The uncle, Alawi, said he went two consecutive days to the police station where the men were being held, but was not allowed to see them or the officer in charge, Brigadier Amer Sajid al-Dami. On the third day, he said, a police major agreed to check on the case.
''When he came back out, he was trembling," recalled Alawi, whose big toe bears a scar he said was inflicted when Hussein's torturers pulled out the nail a decade ago.
''He told us, 'Please don't make me interfere with this case. I am afraid for my family.' "
By then, the three men were already dead. First Lieutenant Haider Abdul-Wahab, who works in another police station, said in an interview that he found the men's blindfolded corpses, one in handcuffs, dumped by a roadside on Feb. 13, the day after their arrest.

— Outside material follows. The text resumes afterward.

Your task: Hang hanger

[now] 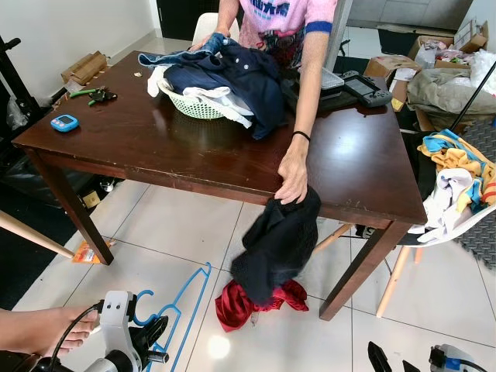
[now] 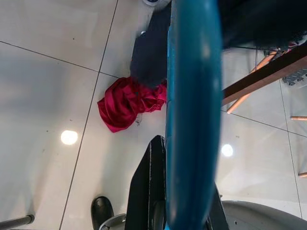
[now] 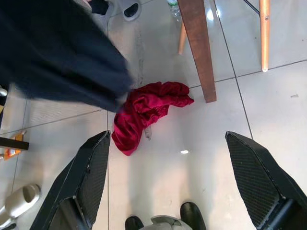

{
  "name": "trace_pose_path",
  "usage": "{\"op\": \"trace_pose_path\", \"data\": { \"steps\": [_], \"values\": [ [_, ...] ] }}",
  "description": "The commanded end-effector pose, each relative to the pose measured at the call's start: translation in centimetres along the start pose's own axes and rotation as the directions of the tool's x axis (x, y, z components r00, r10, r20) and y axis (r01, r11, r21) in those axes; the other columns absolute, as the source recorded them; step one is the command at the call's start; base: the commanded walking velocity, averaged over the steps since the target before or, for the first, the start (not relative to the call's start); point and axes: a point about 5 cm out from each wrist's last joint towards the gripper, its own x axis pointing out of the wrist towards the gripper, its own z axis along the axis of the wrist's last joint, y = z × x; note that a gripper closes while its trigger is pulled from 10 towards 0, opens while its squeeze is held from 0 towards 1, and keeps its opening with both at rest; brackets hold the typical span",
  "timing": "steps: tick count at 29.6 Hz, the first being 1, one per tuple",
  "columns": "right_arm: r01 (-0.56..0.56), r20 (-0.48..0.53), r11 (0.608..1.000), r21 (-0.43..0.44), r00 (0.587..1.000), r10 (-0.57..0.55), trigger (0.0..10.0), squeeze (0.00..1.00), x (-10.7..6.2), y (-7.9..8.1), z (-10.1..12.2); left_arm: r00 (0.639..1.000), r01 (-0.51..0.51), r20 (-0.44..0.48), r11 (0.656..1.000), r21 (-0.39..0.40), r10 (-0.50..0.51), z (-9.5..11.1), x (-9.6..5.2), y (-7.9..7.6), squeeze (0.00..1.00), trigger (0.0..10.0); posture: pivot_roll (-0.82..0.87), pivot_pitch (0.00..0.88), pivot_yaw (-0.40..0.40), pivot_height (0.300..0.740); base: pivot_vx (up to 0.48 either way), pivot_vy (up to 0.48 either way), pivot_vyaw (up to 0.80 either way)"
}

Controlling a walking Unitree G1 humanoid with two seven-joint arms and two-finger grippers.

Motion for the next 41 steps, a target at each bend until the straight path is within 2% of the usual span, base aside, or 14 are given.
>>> {"op": "trace_pose_path", "data": {
  "steps": [1,21,41],
  "values": [
    [0.027,-0.006,1.0,0.016,1.0,-0.027,10.0,0.0,-0.5,-0.8,-0.4,1.0,-0.011,-0.015,1.0,-0.004,0.01,-0.3,-0.4,0.3,0.0,10.0,0.03,0.156,-0.016,0.74,0.0,0.0,0.0],
    [0.036,-0.022,0.999,0.023,0.999,-0.036,10.0,0.0,-0.2,-1.9,-0.9,1.0,-0.011,-0.013,1.0,-0.004,0.011,-0.2,-0.4,0.1,0.0,10.0,0.03,0.16,-0.018,0.74,0.0,0.0,0.0],
    [0.031,-0.022,0.999,0.023,0.999,-0.03,10.0,0.0,-0.1,-2.1,-1.3,1.0,-0.009,-0.02,1.0,-0.004,0.009,-0.4,-0.6,0.2,0.0,10.0,0.02,0.146,-0.015,0.74,0.0,0.0,0.0]
  ]
}}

They were taken to Baghdad's central morgue. Autopsy reports viewed by the Globe state that all three had bruises on their faces, arms, backs, and legs, apparently from being struck with a stick or long object.
Each died from blunt-force injuries and bleeding, the reports say. Majbal's left big toenail had been pulled out. The Interior Ministry immediately launched an investigation, Kadhim said.
But when Alawi learned his nephews and their friend were dead -- leaving 15 children fatherless -- he feared there would be no justice without political muscle. He went to the main office of the Shi'ite bloc. Angry and agitated, he threatened to take revenge -- tribal codes permit tit-for-tat killings -- if he did not get help.
The party made the case a cause celebre, distributing posters that displayed the bodies. Al Furat broadcast a video taken at the morgue, on which a narrator points out blackened, scarred areas on the bodies that he says are the result of electric shocks.
Within a week, Prime Minister Allawi issued a statement that denounced the killings as ''a barbaric and criminal act by elements who exceeded the limits of their responsibility." He vowed to follow the case personally and called for ''maximum punishment."
The families now receive a stipend well above the pay of most government officials, but they say they only want justice. If the killers are not severely punished, ''we'll take revenge by tribal law," said Aidi's brother Farhan Mahaissen Lefteh, 37. ''That means we live in the jungle."